Please say how many lines in the records below contain the word "Spot", giving only the number.

(Beginning of EXERCISE MATERIALS)

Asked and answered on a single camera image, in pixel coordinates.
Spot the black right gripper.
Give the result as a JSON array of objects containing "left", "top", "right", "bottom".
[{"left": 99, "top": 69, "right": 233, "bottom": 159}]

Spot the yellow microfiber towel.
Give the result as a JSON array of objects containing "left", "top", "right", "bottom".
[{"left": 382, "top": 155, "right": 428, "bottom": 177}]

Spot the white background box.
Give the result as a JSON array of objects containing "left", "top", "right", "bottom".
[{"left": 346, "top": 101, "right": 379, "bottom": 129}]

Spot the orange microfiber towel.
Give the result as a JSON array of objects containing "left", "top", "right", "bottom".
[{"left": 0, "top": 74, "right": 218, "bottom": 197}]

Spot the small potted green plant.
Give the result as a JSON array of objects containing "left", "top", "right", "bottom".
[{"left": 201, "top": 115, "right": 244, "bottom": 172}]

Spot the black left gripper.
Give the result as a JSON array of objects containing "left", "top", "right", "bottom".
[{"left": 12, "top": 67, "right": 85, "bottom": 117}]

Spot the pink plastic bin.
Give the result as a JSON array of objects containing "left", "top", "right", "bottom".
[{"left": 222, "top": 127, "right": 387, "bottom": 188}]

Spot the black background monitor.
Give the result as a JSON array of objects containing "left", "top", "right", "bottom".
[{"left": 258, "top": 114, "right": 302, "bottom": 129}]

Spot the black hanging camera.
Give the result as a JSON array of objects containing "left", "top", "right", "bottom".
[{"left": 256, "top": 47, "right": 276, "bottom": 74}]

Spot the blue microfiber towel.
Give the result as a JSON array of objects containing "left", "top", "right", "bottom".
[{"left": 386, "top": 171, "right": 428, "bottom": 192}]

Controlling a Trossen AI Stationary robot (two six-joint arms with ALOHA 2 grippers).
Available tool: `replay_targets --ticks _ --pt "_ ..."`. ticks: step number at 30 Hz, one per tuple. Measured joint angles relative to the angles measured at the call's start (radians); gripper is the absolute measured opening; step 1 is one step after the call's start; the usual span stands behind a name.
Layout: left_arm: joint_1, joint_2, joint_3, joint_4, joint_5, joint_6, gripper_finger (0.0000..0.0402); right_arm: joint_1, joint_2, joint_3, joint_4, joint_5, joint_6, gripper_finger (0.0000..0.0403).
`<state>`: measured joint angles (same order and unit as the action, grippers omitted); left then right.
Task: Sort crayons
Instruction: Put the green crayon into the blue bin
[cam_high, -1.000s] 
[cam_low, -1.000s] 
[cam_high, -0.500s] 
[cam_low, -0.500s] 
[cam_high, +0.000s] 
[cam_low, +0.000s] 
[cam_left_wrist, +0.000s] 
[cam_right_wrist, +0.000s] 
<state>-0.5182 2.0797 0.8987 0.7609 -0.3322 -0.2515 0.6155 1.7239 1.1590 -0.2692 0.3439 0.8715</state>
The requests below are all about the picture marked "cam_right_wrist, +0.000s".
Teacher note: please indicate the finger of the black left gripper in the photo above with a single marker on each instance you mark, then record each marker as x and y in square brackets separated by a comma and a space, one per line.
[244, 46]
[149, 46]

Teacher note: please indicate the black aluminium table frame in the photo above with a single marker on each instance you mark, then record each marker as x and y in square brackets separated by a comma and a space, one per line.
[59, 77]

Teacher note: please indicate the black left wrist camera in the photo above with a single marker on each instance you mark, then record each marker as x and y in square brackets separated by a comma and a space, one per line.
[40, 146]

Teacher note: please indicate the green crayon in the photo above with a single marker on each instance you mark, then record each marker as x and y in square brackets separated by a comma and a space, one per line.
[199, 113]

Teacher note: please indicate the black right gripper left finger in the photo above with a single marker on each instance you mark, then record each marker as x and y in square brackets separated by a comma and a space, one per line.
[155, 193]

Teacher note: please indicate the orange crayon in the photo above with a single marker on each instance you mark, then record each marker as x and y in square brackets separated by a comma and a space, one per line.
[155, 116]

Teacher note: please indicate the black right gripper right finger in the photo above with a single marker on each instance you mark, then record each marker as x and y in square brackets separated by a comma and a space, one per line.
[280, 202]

(End of EXERCISE MATERIALS)

TASK ANSWER: 10